Author here. That 1:50-100 ratio looks roughly right based on my research, but my numbers have GPUs faring even worse.
Component Type MTBF (yrs) AFR
─────────────────────────────────────────────────────────
SSD Hardware ~100 ~1%
RAM uncorrectable error Hardware ~75 ~1-4%
NVIDIA A100 critical error† Hardware 0.18 (65d) -
NVIDIA H100 critical error† Hardware 0.15 (50d) -
† “Critical error” refers to a NVIDIA Xid or sXid error which is not recoverable, requiring application and GPU reset.Only a minority of GPU 'failures' appear to be permanent hardware problems, such as row remapping errors. A lot seem to be, like another comment says, a consequence of operating too close to the operational limit, tipping over it, and then requiring a power cycle.
So I ran 16x A100 in GCP for training workloads. And it was hard to keep it running for more than a few days so that matches my number.
However I think a lot of it is driver or some software issue. I remember switching from pytorch docker image to Nvidia's NGC images and the reliability increased very noticeably. Do you have the data for popular docker images?

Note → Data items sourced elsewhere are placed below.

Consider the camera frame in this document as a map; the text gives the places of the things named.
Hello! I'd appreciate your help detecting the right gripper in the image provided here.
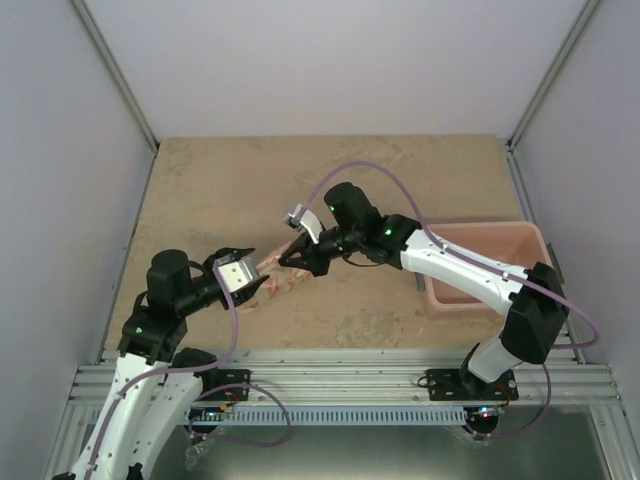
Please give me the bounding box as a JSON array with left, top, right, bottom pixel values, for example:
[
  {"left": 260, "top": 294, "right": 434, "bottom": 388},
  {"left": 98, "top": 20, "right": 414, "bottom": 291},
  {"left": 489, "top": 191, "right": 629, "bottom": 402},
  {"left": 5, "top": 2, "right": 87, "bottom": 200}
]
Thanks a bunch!
[{"left": 279, "top": 226, "right": 362, "bottom": 278}]

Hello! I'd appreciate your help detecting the floral mesh laundry bag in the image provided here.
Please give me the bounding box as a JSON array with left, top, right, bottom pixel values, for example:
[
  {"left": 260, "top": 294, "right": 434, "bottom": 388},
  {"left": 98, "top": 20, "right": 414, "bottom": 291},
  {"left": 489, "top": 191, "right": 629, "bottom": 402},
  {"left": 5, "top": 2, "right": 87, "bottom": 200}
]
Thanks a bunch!
[{"left": 237, "top": 241, "right": 312, "bottom": 312}]

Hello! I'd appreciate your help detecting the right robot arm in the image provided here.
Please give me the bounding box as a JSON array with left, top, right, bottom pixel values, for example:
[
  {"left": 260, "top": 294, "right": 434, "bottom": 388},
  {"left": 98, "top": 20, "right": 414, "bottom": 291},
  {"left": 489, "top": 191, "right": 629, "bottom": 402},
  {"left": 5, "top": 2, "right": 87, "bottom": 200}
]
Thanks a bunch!
[{"left": 279, "top": 182, "right": 569, "bottom": 399}]

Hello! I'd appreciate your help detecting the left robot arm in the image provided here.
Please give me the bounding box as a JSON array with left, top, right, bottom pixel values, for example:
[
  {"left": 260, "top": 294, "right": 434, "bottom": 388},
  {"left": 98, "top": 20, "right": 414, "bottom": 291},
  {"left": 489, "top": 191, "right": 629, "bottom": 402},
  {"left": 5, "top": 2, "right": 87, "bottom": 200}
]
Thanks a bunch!
[{"left": 61, "top": 247, "right": 266, "bottom": 479}]

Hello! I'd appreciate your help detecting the pink plastic bin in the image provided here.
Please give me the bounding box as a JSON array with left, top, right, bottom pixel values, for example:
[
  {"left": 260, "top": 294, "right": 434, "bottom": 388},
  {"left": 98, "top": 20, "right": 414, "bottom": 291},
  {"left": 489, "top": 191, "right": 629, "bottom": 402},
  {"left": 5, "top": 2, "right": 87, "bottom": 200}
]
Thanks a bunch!
[{"left": 422, "top": 219, "right": 559, "bottom": 311}]

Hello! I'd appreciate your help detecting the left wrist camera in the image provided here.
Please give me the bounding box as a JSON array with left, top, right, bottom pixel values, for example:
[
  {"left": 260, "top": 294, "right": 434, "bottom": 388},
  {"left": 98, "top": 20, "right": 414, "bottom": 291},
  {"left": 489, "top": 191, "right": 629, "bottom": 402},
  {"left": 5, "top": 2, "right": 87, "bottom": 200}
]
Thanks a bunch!
[{"left": 214, "top": 257, "right": 260, "bottom": 293}]

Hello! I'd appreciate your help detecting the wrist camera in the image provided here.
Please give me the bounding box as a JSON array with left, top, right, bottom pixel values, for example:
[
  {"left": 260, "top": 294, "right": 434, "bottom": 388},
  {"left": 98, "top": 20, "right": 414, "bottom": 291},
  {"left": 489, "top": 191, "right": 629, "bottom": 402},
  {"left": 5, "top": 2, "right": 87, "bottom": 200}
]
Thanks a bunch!
[
  {"left": 283, "top": 203, "right": 325, "bottom": 244},
  {"left": 214, "top": 257, "right": 260, "bottom": 293}
]

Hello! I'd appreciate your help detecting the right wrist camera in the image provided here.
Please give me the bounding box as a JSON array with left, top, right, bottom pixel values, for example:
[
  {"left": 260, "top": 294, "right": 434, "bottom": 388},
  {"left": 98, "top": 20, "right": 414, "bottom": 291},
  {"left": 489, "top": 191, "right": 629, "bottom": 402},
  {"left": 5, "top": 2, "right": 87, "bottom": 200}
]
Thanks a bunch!
[{"left": 283, "top": 203, "right": 325, "bottom": 244}]

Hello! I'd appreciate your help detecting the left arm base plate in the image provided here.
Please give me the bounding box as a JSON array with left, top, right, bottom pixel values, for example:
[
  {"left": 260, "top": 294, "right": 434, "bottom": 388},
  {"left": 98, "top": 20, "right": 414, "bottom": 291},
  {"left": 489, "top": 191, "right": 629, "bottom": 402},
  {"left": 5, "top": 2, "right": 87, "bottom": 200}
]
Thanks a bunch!
[{"left": 197, "top": 369, "right": 251, "bottom": 403}]

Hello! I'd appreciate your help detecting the grey metal bracket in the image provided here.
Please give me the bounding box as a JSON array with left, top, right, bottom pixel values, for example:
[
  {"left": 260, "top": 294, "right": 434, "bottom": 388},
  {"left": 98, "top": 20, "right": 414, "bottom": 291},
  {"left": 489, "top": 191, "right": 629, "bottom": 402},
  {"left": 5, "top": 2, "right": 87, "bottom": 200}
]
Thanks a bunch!
[{"left": 415, "top": 274, "right": 426, "bottom": 292}]

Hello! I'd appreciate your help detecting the aluminium rail frame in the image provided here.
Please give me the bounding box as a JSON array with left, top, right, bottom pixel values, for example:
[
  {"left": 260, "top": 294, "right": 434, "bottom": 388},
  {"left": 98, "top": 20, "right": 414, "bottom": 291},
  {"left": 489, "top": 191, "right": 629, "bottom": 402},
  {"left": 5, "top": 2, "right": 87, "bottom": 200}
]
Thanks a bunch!
[{"left": 69, "top": 347, "right": 624, "bottom": 404}]

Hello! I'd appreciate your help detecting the slotted cable duct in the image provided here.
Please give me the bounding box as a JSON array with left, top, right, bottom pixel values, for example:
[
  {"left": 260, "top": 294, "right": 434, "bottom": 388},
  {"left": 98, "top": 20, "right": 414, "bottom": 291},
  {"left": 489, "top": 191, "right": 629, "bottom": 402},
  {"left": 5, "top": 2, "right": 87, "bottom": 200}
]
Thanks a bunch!
[{"left": 89, "top": 405, "right": 506, "bottom": 426}]

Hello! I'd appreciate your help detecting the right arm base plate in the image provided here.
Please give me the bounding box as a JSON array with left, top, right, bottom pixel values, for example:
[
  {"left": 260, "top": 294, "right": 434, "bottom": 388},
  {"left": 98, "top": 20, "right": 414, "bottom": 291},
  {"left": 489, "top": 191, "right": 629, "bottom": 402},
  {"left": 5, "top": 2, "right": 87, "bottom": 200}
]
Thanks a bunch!
[{"left": 418, "top": 368, "right": 519, "bottom": 402}]

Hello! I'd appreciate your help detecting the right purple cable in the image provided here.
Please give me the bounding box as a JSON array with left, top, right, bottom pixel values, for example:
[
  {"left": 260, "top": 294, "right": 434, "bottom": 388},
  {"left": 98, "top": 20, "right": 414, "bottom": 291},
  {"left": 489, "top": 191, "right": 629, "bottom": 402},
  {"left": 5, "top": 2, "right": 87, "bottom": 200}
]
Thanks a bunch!
[{"left": 299, "top": 160, "right": 601, "bottom": 441}]

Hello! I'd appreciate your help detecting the left corner post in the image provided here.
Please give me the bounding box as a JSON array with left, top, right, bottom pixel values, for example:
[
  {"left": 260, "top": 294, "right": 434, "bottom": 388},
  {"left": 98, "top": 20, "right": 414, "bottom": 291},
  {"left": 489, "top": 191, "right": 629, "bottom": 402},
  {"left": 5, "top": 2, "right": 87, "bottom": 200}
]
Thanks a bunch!
[{"left": 68, "top": 0, "right": 160, "bottom": 155}]

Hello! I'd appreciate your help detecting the corner post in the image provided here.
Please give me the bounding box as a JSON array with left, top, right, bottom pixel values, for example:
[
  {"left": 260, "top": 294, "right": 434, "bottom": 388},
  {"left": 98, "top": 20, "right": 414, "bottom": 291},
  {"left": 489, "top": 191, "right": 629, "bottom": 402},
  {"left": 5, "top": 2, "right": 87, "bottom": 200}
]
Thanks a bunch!
[
  {"left": 505, "top": 0, "right": 604, "bottom": 153},
  {"left": 68, "top": 0, "right": 160, "bottom": 155}
]

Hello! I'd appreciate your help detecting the right corner post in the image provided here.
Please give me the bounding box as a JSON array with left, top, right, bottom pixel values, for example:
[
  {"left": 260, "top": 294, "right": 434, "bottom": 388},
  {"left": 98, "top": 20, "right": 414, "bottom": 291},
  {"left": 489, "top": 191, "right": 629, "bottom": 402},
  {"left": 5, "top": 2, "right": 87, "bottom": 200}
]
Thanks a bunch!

> operating too close to the operational limit, tipping over it, and then requiring a power cycle.
GPUs--they're just like us!
I'm quite surprised the A100 is not much better since the power levels for the Ampere cards I believe is a lot lower.
Does this mean even for a model that fits on a single server that trains for a few weeks will absolutely need a recovery process? Interested in peoples experiences around this.
GPU servers always have had crap reliability compared to a normal server (but sticking eight GPUs on a baseboard complicates things). As I understand it (not my domain), this (being a lack of widespread checkpointing and mpift support) is one of the motivating factors for why ML toolkits eschew MPI (besides accelerator-accelerator being an afterthought).
If you rebooted every server after 35 days, would that get rid of many of the problems?
It's an average time to failure, not a guarantee. Failures occur randomly.
I'm curious if running them at slightly lower voltage would fix it or if it's a software thing.